McLloyd “Tembisa Funk”
“Tembisa Funk,” which was released in 2007 and appeared on Oskido’s Church Grooves 6 compilation, has stuttering brass hits and strong reverb, making the tune both scary and enticing. The version on Oskido’s album was a little more polished—with a few tweaks here and there—but the original version is still available online.
The unassuming combo of twin brothers George and Joseph Mothiba, who have been crafting afro-infused, tribal house long before it became the rage, would be missing from any list of greats.
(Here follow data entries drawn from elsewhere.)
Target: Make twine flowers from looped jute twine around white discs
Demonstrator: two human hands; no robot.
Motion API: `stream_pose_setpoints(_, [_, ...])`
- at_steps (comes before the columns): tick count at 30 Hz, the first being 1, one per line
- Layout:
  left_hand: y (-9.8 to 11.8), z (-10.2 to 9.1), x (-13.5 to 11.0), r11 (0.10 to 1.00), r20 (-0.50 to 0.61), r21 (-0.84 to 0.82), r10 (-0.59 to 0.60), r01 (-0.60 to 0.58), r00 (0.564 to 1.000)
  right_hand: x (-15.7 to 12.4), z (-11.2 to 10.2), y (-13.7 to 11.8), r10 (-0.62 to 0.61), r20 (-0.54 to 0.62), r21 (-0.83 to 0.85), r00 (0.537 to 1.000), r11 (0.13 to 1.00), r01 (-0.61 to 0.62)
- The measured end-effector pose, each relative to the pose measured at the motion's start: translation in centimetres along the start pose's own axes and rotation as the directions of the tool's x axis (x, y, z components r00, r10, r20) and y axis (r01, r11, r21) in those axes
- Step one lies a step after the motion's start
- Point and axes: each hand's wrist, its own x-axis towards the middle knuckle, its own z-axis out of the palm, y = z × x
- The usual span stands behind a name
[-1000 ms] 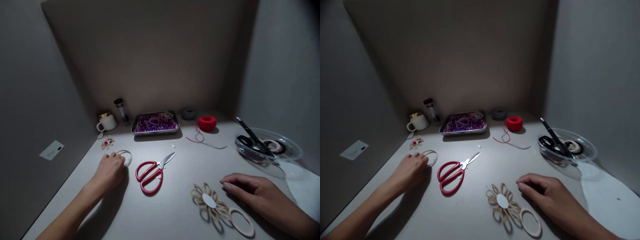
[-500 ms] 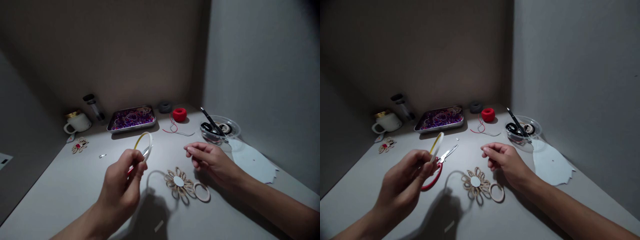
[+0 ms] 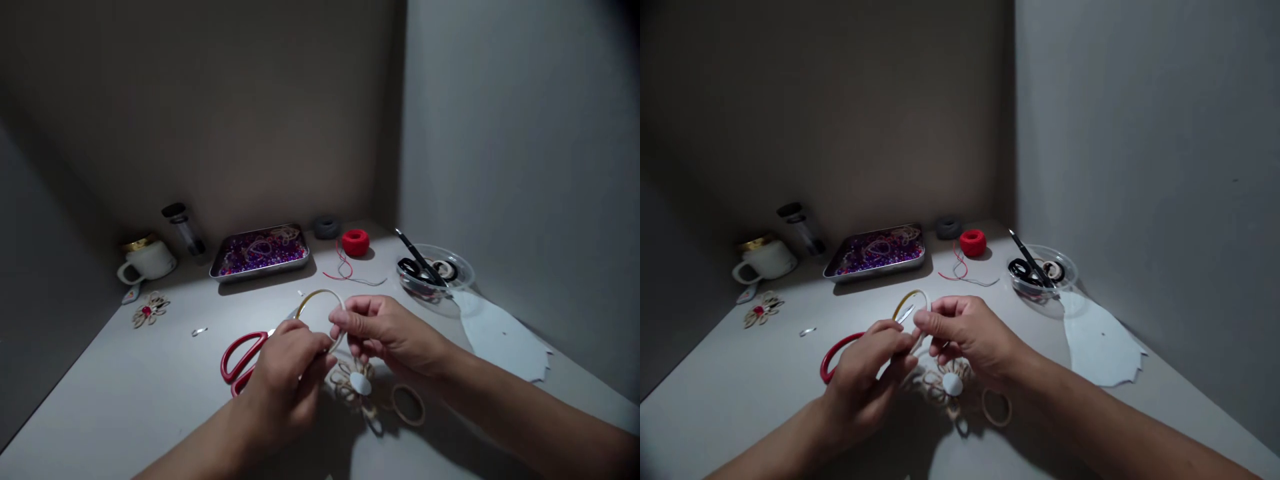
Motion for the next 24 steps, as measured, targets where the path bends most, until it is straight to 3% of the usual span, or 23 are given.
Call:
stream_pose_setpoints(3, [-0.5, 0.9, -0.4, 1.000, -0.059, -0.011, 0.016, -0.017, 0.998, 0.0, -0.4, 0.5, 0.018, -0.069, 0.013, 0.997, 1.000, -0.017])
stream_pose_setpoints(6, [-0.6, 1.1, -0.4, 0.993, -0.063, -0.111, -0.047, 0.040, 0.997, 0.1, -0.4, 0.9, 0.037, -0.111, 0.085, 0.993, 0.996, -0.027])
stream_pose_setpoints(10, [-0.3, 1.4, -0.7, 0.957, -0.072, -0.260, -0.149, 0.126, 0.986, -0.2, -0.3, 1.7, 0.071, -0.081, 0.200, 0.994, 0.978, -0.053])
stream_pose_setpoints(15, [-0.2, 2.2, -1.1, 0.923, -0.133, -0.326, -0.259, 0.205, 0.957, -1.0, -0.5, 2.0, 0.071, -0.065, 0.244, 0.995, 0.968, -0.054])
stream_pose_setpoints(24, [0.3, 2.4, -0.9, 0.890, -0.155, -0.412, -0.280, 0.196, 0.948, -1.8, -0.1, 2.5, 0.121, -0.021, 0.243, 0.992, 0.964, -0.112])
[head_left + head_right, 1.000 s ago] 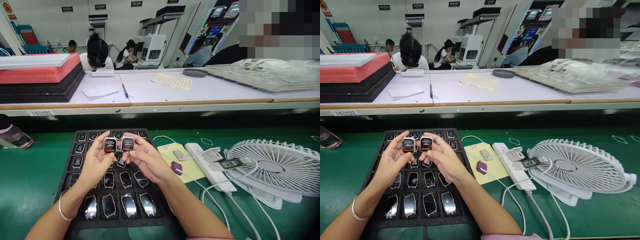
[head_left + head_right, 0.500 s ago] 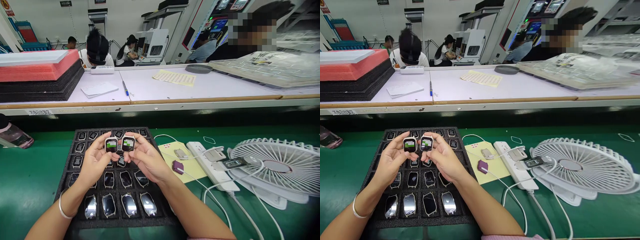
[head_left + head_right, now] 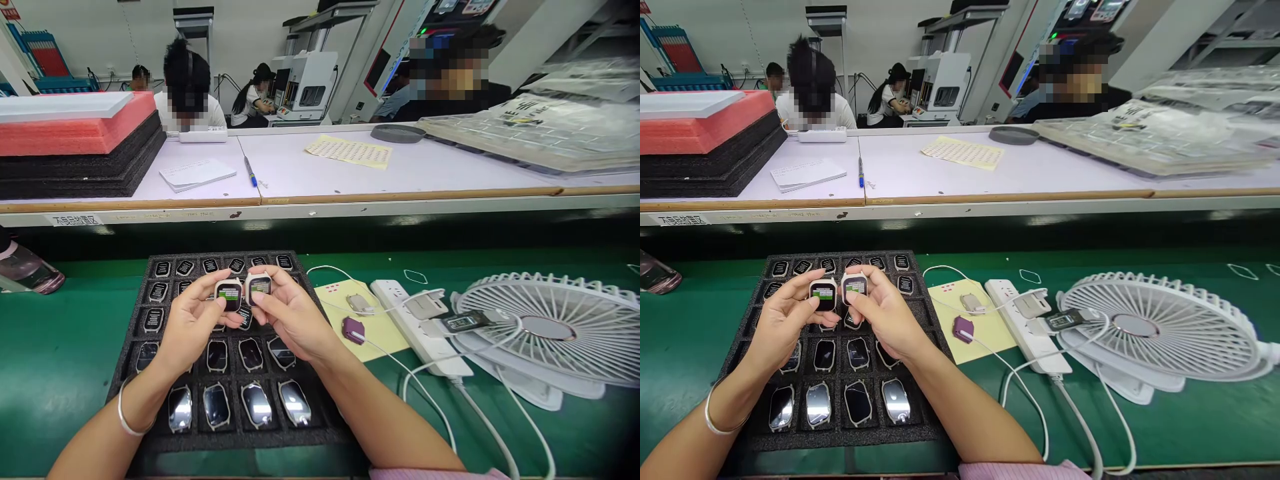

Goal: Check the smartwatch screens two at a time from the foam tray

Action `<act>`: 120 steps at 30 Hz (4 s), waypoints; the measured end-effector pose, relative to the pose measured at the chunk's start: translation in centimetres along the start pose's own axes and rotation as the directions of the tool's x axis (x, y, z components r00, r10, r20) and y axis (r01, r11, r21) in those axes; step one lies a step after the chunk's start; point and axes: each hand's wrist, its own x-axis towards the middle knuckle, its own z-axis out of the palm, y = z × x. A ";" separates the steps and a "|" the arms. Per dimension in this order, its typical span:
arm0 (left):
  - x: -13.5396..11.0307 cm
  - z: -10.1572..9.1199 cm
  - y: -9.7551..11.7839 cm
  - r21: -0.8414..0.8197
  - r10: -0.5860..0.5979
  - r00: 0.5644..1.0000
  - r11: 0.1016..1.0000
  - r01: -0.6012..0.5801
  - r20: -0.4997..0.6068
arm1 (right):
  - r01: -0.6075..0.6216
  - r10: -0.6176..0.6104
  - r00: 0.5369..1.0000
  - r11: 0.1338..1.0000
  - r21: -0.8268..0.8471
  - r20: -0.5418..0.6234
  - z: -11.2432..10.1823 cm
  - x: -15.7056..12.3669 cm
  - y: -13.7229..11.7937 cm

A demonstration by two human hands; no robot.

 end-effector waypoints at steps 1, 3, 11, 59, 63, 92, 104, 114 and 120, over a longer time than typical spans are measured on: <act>0.0 0.0 0.0 -0.003 -0.002 1.000 1.000 0.002 0.001 | 0.004 -0.004 1.000 1.000 -0.004 0.000 0.0 0.0 0.0; 0.0 0.0 0.0 -0.009 -0.010 1.000 1.000 0.010 -0.001 | 0.011 -0.010 1.000 1.000 -0.005 0.005 0.1 0.0 0.0; -0.1 0.5 0.8 -0.044 0.021 1.000 0.999 -0.020 0.016 | 0.063 -0.063 0.998 0.998 0.021 0.005 0.4 -0.4 -0.3; 8.6 2.1 11.9 0.104 0.663 0.737 0.730 -0.675 0.132 | 0.545 -0.471 0.777 0.836 -0.070 0.417 3.3 7.2 -12.5; 4.9 1.1 7.9 0.107 0.500 0.856 0.851 -0.514 0.132 | 0.417 -0.363 0.855 0.906 -0.075 0.370 1.9 4.2 -7.9; -2.9 -0.5 0.4 0.139 0.188 0.981 0.971 -0.192 0.042 | 0.059 -0.056 0.965 0.998 -0.006 0.256 -0.4 -1.4 1.4; -3.0 -0.7 0.5 0.132 0.169 0.983 0.975 -0.178 0.072 | 0.077 -0.066 0.964 0.996 -0.032 0.259 -0.7 -1.4 1.6; -3.0 -1.4 0.5 0.137 0.145 0.983 0.978 -0.159 0.109 | 0.068 -0.056 0.961 0.997 -0.035 0.271 -0.6 -1.6 1.3; -3.7 -1.7 1.4 0.030 0.142 0.972 0.988 -0.150 0.188 | -0.042 0.023 0.951 0.997 0.057 0.307 -0.3 -2.5 -0.1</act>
Tabane’s onomatopoeic singing is featured over racing drums and an addictive flute and guitar melody in their remix of Phillip Tabane’s song of the same name, “Vhavenda.” Despite the fact that Revolution would be the last to acknowledge it, this song is still considered a South African house classic.
Culoe De Song “100 Zulu Warriors”
Culoe De Song couldn’t have picked a better first impression than “100 Zulu Warriors.” The tune, which had hissing strings and xylophone tapping, introduced the globe to Culoe’s type of tribal house and led to Black Coffee discovering him. Although a cover of the song appeared on Black Coffee’s 2007 album Have Another One, the original remains a timeless classic.
DJ Fresh & Kellex ft. Thabiso “Stay Real”
In South Africa’s house scene, DJ Fresh is a name that requires little to no introduction. You simply have to listen to his Fresh House Flava and Definition of House series to see why he’s regarded as one of the scene’s most influential builders. He teamed up with local producer Kellex for “Stay Real,” and went behind the decks for a tune that could easily fill any dance floor today. Over a slow-moving chord part, the chorus of the song says, “You are who you are, don’t change.” Finally, the song is about retaining one’s sense of self in the face of all the nonsense people hurl at you.